Ronald Reagan and the Republicans can hardly be expected not to batten on the Carter record. But it is not as though they have much that is positive to offer. On the contrary, a fair reading provides no evidence that the Republicans will do better than the Democrats in addressing the country's pressing problems.

Inflation especially. If elected, Reagan would inherit a deficit running at over $50 billion annually. He has promised a tax cut of $36 billion and increases in defense spending of at least $10 billion. That leaves a budget deficit of close to $100 billion.

Maybe Reagan could balance the budget by severe spending cuts. But probably not. A far more realistic expectation is a series of heavy deficits sure to stimulate more inflation.

Energy conservation, by reducing demand and fostering a glut in the international market, could yield the most immediate relief from rising prices. But the Republican approach to the energy problem features incentives to produce more oil, and a turn away from conservation symbolized by the call to end the 55 mph speed limit. Because of physical limits, it seems very doubtful that more oil can be drawn from American soil by higher prices. In the process of trying, however, conservation will be de-emphasized, consumption will rise and the international oil cartel, OPEC, will be in better position to hike prices -- thus forcing a new burst of inflation.

The same conflict between promise and prospect characterizes the international security field. Reagan addreses strong language to the Russians. But he has backed away from the grain embargo and draft registration. This country's friends and allies -- the Germans, the French and the Chinese, in particular -- already show signs that they place less confidence in Reagan than they do in Carter. They continue to do business on their own. So what the Republicans offer in foreign policy is provocation of the Russians -- not deterrence.

Anderson, of course, is not free from blemishes. He is in constant danger, as witness his recent trip to Europe and the Middle East, of identifying himself with narrow causes dear only to small minorities.

But Anderson -- and Anderson alone -- stands for a truly constructive approach to the central knot of national problems. His proposal for a 50-cent-a-gallon tax on gasoline emphasizes the best short-term approach to the energy problem -- conservation through higher prices to the consumer. By using the revenues to offset payroll taxes, he -- and he alone -- moves to constrain without promoting unemployment. tThe combination of decreased dependence on foreign oil and steady economic growth provides the only good base for dealing with foreign problems. It is typical that Anderson does not feel constrained to follow Carter in appeasing this country's foes, or Reagan in refusing to accept the logic of the grain embargo.

To be sure, the prospect that Anderson can win the election is remote. He has no capacity to publicize himself by such circuses as the national conventions. His organization remains poor.
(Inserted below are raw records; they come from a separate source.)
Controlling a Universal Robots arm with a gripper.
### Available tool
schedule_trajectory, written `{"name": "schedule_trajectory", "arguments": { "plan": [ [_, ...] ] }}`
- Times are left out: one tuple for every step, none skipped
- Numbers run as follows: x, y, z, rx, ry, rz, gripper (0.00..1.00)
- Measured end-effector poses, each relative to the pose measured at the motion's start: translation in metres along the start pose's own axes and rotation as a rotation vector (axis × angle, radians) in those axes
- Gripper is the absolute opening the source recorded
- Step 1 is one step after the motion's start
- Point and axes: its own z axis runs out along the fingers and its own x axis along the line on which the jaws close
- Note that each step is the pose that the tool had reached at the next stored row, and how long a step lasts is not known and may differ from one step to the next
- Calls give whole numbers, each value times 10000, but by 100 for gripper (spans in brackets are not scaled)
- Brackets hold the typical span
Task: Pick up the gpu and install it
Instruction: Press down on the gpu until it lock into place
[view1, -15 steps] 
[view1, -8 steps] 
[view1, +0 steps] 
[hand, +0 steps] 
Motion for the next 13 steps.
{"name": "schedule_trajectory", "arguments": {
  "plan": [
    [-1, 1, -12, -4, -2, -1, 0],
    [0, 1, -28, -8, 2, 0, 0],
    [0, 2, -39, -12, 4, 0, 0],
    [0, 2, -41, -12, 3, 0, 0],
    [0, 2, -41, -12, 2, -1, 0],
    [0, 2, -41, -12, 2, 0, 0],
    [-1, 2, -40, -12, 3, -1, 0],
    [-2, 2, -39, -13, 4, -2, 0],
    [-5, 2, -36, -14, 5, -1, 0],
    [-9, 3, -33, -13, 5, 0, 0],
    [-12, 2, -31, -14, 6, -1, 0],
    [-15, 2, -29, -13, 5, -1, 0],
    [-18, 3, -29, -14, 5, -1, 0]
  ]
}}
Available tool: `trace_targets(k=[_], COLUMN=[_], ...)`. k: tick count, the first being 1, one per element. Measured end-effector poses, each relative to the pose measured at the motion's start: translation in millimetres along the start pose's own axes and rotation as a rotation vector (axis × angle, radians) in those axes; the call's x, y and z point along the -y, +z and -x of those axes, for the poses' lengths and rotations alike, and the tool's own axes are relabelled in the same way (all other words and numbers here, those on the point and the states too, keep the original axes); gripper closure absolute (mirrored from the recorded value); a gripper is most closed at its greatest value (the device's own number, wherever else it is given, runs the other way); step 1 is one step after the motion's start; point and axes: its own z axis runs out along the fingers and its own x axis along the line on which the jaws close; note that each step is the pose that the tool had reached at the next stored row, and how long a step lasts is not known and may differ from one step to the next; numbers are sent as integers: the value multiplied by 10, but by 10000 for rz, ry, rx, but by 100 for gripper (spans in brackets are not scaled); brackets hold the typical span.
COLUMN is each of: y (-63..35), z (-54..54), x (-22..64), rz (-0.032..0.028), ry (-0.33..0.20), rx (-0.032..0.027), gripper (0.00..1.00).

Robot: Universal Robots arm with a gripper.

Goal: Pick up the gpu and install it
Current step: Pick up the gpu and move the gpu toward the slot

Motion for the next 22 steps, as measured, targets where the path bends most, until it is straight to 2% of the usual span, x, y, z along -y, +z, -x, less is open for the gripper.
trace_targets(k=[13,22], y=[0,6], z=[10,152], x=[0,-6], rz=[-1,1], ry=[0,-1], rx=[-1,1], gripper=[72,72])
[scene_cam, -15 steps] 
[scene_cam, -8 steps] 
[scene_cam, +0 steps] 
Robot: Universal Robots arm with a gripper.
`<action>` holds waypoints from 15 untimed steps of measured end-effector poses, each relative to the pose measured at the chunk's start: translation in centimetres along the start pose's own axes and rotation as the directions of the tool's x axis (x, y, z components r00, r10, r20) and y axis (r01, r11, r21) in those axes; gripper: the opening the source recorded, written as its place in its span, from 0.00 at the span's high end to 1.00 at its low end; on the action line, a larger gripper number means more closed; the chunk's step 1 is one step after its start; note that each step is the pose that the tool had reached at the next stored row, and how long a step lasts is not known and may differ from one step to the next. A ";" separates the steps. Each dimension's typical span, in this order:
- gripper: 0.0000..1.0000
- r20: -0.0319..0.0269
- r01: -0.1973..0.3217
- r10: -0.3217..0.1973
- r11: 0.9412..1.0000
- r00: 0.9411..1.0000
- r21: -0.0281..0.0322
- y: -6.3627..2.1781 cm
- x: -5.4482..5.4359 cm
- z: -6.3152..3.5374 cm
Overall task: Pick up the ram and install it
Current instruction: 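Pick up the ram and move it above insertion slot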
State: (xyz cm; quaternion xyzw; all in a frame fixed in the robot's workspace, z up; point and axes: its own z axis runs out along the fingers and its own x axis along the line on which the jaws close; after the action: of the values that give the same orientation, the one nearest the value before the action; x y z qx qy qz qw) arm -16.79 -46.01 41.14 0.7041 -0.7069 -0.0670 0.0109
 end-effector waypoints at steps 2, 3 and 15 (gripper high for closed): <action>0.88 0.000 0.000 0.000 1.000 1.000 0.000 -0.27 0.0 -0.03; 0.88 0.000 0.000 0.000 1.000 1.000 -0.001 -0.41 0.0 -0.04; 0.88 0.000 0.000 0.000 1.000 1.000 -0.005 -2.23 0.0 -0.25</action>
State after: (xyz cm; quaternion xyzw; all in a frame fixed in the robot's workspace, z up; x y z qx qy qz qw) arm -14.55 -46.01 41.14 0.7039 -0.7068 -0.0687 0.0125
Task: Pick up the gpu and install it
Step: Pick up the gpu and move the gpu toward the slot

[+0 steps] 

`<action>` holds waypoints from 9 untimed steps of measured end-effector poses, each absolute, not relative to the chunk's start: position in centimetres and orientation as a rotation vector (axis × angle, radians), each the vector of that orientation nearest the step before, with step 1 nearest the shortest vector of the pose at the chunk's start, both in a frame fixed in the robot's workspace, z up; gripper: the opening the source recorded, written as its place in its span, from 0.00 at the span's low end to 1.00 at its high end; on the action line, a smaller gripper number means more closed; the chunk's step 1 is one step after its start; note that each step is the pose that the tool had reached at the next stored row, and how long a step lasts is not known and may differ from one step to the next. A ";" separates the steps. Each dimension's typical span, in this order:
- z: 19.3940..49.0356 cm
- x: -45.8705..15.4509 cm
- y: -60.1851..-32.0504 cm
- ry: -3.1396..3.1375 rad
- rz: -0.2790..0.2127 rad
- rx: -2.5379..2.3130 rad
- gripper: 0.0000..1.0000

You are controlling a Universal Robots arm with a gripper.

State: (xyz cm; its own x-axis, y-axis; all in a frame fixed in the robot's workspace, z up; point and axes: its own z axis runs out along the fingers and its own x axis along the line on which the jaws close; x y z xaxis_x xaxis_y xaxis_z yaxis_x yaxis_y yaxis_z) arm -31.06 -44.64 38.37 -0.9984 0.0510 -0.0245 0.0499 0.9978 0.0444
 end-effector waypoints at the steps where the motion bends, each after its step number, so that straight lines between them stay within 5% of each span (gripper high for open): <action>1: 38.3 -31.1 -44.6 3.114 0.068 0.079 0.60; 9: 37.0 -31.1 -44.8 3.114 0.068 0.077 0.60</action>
Still, he enjoys advantages not previously available to third-party candidates. He will have available substantial sums -- over $5 million at least -- for use in television toward the end of the campaign. He will be able to target his appeal to the states where he has a chance -- Massachusetts, Connecticut, New York, Illnois, Michigan, Oregon and Washington.

So the congressman from Illinois can make a difference. He can build a constituency for the policies required to have this country from four more fallow years -- four more years of slow growth, high inflation and decline abroad.